Although cost-benefit analyses are indefinite and even dehumanizing, there is simply no better method for determining whether a given climate policy is too costly or insufficiently effective. And despite the ubiquity of the phrase "the science says we must," the best climate science can do is give us a probabilistic distribution of climate-change impacts under a given emissions scenario. In other words, science can help us understand the consequences of our actions, but it has little to offer in terms of solutions.

The best we can do, therefore, is engage in some well-calibrated version of this utilitarian method to weigh priorities, advance alternative goals and policies, and defend our positions against those promoted by the left. Conservative principles can inform how we assess the trade-offs of different approaches and help distinguish serious environmental policies from unserious alternatives.

In accepting this imperfect framework for setting objectives and comparing policies, we should also acknowledge that climate change presents unique challenges to the foundational assumptions of Anglo-American conservatism. The issue's global character, for example, challenges the first principles of the conservative ethos.

Since the emergence of its counterpart in the more radical strains of Enlightenment universalism, conservatism has celebrated the family, the local community, and the nation as the building blocks of human flourishing. Conservatives view the political world as one in which, as Yoram Hazony has written, "mutual loyalties bind human beings into families, tribes, and nations," and they oppose any quest for "a universal political order...in which a single standard of right is held to be in force everywhere."

These principles are often the driving forces behind conservatives' discomfort with the very notion of climate change, which many dismiss as a front for the cosmopolitan ambitions of the managerial class. There is something to this accusation, to be sure — one need only look to fashionable left-wing climate proposals like the Green New Deal to see how activists often use the climate issue as a Trojan horse for the broader progressive agenda.

But climate change, as a global phenomenon, requires a policy program that is occasionally in tension with conservatives' preference for subsidiarity. While state and local governments have an important role to play in adapting to climate change and spurring the uptake of existing clean technologies, only the federal government can effectively support the technological innovation necessary to address climate change while ensuring a level playing field between Americans and their international competitors. Just as the authors of The Federalist understood the importance of a national response to an attack on the United States by a foreign enemy, we should recognize that, on its own, a 50-states approach to an issue with the national implications of climate change would be futile.

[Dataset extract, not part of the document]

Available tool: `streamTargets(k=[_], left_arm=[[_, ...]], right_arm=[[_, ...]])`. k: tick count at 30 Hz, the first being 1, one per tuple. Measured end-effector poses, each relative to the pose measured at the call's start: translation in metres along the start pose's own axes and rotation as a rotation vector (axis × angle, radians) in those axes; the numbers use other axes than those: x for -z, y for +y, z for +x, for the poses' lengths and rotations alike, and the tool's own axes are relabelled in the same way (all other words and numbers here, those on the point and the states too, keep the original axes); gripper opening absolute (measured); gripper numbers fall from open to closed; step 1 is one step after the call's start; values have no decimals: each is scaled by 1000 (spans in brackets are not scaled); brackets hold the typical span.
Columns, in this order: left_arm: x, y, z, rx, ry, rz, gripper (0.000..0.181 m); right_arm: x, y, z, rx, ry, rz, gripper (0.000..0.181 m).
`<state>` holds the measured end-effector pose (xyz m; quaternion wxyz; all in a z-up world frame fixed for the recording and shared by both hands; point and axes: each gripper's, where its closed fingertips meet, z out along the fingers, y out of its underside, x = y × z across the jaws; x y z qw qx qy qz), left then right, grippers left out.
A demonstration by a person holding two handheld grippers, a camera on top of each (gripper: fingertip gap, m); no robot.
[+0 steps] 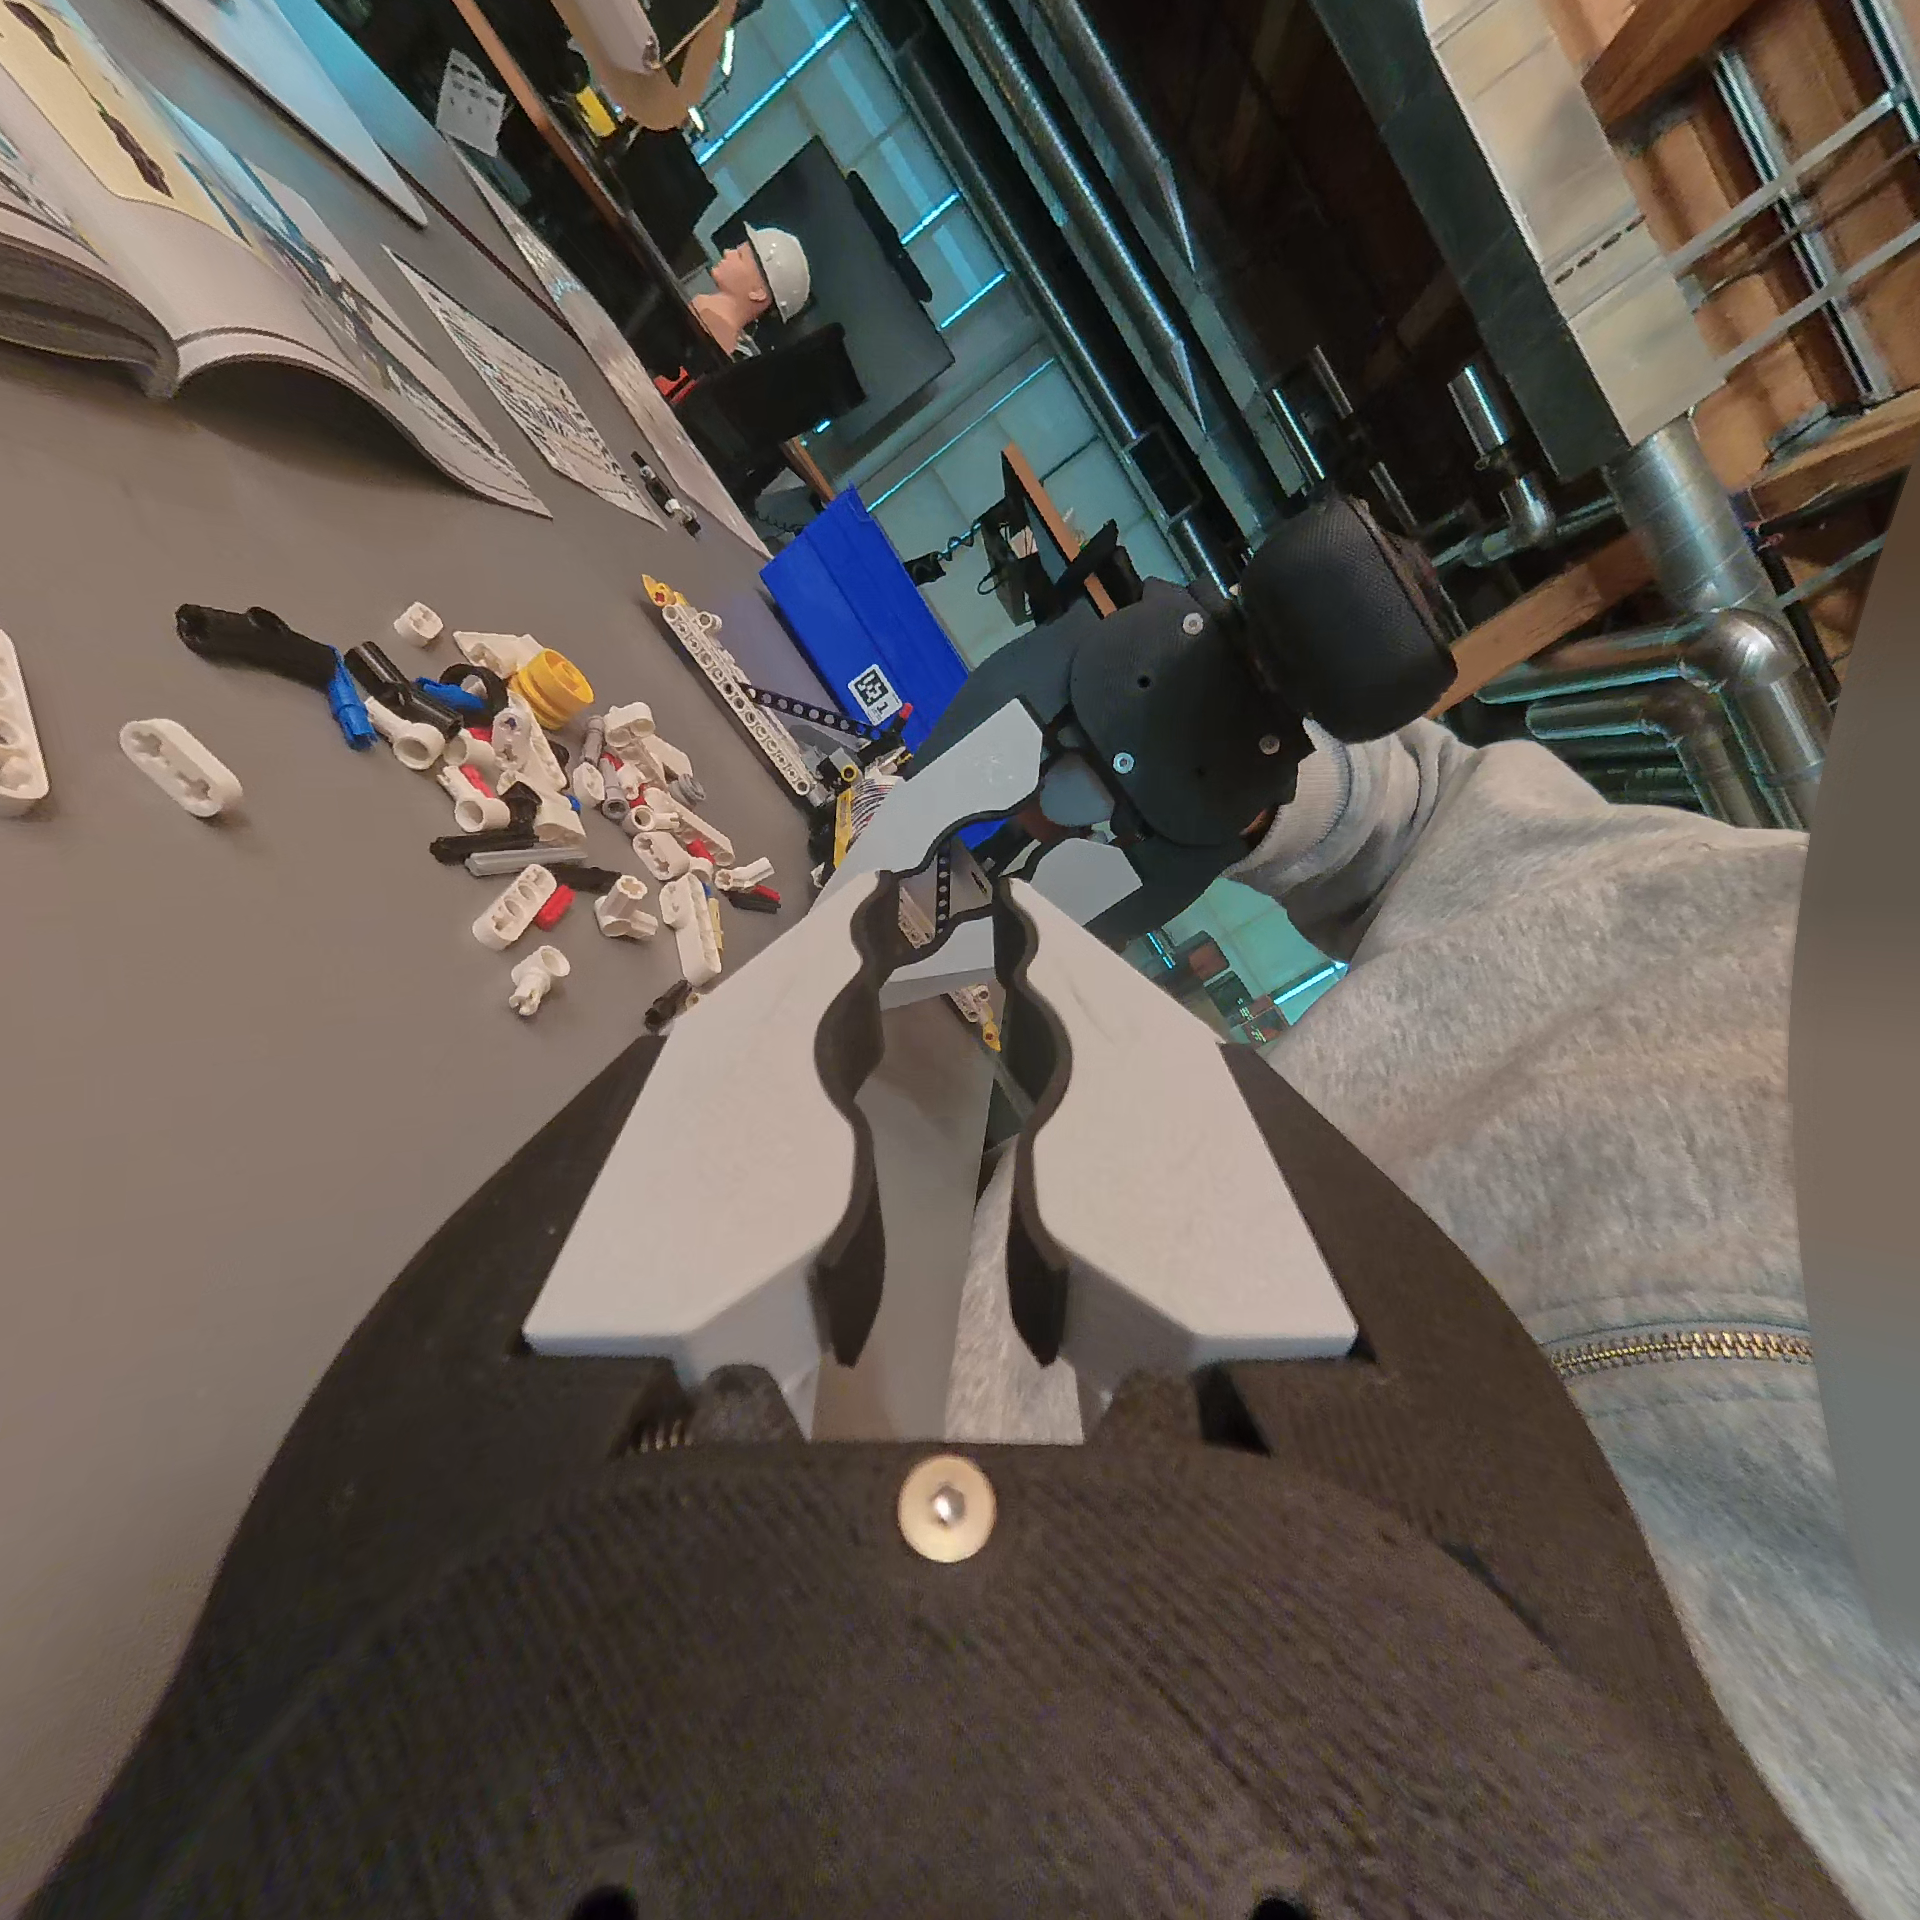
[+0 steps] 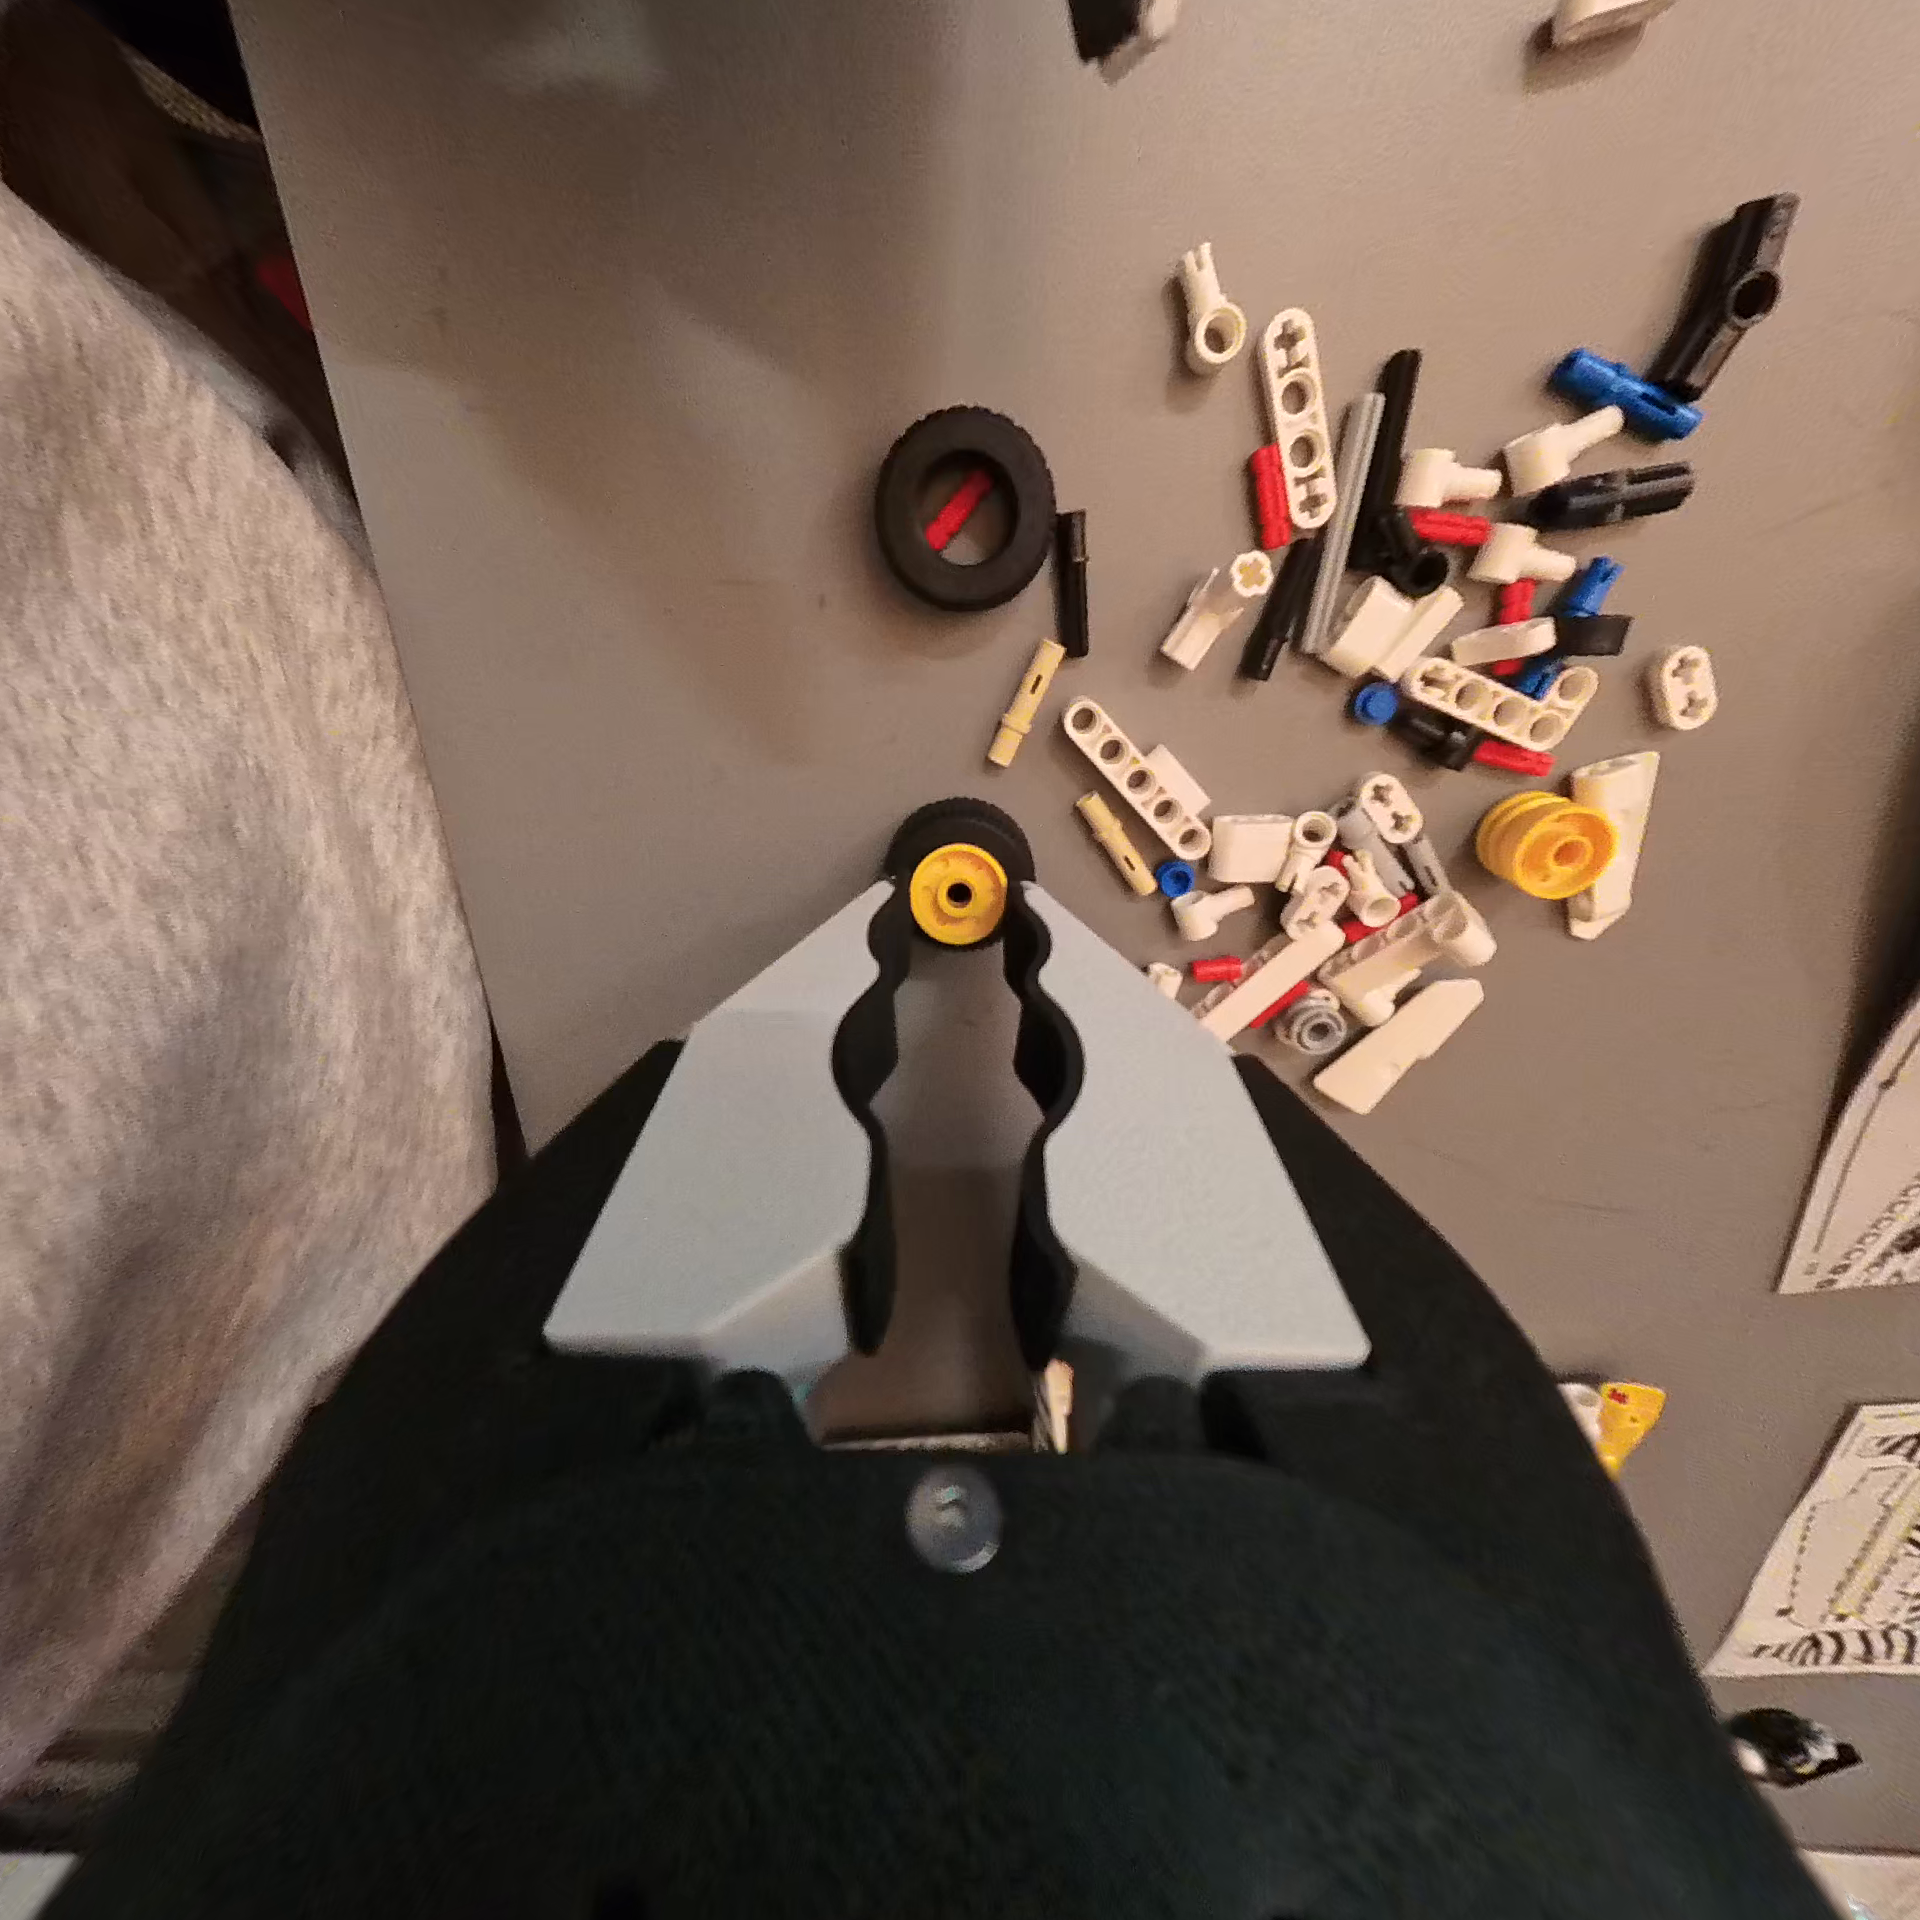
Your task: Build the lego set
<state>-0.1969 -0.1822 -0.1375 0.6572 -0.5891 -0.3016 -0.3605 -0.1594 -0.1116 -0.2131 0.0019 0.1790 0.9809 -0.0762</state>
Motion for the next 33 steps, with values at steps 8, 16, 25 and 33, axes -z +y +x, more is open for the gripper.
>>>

At the same time, climate change does not require acquiescence to the progressive internationalist project. It is simply not the case that climate policy must be dictated to sovereign nation-states by unaccountable transnational bureaucracies. The Eco-right agenda can and should be a genuinely nationalist, American-led approach — one that conservatives of all stripes can get behind.

Pursuing serious conservative answers to left-wing climate proposals is also an important step toward preserving the principles of localism and limited government in the long run. Rejecting imperfect but necessary policies in pursuit of greater freedom today will lead to higher climate-change costs and, in turn, a greater push for more invasive government-driven responses down the road. Arresting the advances of climate change now will protect against the growth of centralized power in the future.

A TAXONOMY OF CLIMATE POLICIES

In approaching the conservative climate project, the Eco-right draws on several primary motivations, including a desire to protect people and places from harm, a sense of duty to secure an abundant and sustainable energy future, an increasingly urgent political imperative to address an issue prioritized by younger voters who might otherwise turn to more radical movements, and a commitment to American moral, strategic, and economic leadership in the project of global de-carbonization. It is also guided by traditional conservative principles of prudence and humility with respect to the limits of political economy, a Hayekian skepticism of central planning, and a recognition of the trade-offs involved in every policy decision.

These principles translate into several concrete policy options, which fall primarily into three categories: regulation, taxation, and subsidization. As low-carbon technologies have advanced and government failures have slowed our response to climate change, other policy categories — including de-regulation, un-taxation, and un-subsidization — have emerged as well.

Regulation is typically the baseline expectation against which Eco-right advocates compare a new policy idea, especially with respect to reducing emissions from the power sector and other complex emissions-producing industries. Yet this method is not entirely off-limits for conservatives concerned about climate change. In fact, it may be desirable when the regulatory scope is narrow, when marginal pollution costs are extremely high, and when substitutes for the regulated product or activity are widely available. For example, the bipartisan American Manufacturing and Innovation Act (passed in the 2020 omnibus package) instructs the Environmental Protection Agency to phase down hydrofluorocarbons (HFCs) used in refrigerants by 85% over the next 15 years. The HFCs it regulates are hundreds to several-thousand times more powerful at trapping heat than CO2 emissions, meaning the marginal pollution costs associated with these compounds are extremely high. Given these tremendous costs and the fact that the rules narrowly target HFCs, regulation is a prudent approach here.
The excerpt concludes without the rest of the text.